終わりの始まり
唐突ですが、岡田暁生著「『クラシック音楽』はいつ終わったのか? 音楽史における第一次世界大戦の前後」を読みました。
僕は、NHKで放映された「映像の20世紀」が未だに忘れられません。まず、加古隆さんの気宇壮大な「パリは燃えているか」の曲。メロディは1回で覚えました。そして、もちろん100年間に残された映像群。
わけても、貴重な第一次世界大戦の映像。僕の親父は1913年生まれ。14年7月に大戦は始まりました。「クリスマスまでには終わるさ」と楽観的でしたが、18年11月まで続きました。
これが、本を手にした最初の理由です。
そして、2番目の理由。
本を読んでいてわかったのですが、聴いたことのある作曲家たちが、この時代を生きていたこと。

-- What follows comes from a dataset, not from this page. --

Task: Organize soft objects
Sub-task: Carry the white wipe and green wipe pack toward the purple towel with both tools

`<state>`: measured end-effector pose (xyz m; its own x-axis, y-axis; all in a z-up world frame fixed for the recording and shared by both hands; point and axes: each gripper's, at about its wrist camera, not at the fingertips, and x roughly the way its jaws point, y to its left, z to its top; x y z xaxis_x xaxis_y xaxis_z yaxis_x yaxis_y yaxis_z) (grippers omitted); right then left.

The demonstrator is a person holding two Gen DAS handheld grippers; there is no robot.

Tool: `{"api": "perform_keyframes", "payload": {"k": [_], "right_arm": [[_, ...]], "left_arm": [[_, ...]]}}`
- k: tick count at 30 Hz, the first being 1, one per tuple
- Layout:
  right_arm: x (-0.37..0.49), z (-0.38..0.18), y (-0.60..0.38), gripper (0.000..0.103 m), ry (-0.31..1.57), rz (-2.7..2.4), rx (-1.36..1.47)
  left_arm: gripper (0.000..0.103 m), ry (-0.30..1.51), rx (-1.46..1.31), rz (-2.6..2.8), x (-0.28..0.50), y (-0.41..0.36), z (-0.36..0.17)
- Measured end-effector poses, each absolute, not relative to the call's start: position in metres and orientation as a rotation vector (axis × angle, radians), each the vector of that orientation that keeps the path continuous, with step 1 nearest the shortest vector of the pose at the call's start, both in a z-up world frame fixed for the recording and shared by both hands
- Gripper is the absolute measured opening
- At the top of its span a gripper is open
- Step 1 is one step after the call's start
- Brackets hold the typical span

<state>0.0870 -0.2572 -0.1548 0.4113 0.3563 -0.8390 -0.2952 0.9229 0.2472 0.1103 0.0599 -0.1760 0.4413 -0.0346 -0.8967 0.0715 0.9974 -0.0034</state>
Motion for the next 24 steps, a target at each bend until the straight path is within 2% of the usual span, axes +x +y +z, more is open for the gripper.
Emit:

・サン・サーンスは、国民を鼓舞しようと「ラ・マルセイエーズ」を指揮する
・リヒャルト・シュトラウスは、イギリスにあった銀行預金を没収される
・エリック・サティは、伍長の階級で従軍
・ラヴェルは、ジープの運転手に志願するも、赤痢になってパリに送還
どれも、歴史の教科書から抜け出て、臨時ニュースのように感じませんか?
そして、ほぼ大戦終了とともに、18世紀にバッハから始まった「クラシック」も終わるという話。ということは、クラシック音楽のリアルタイムは、たった200年ちょっとしか歴史がないということでした。
(追加で)ということは、世界各地の民族音楽のほうが、はるかにクラシックなのではないでしょうか? いやいや、おもしろかったなぁ。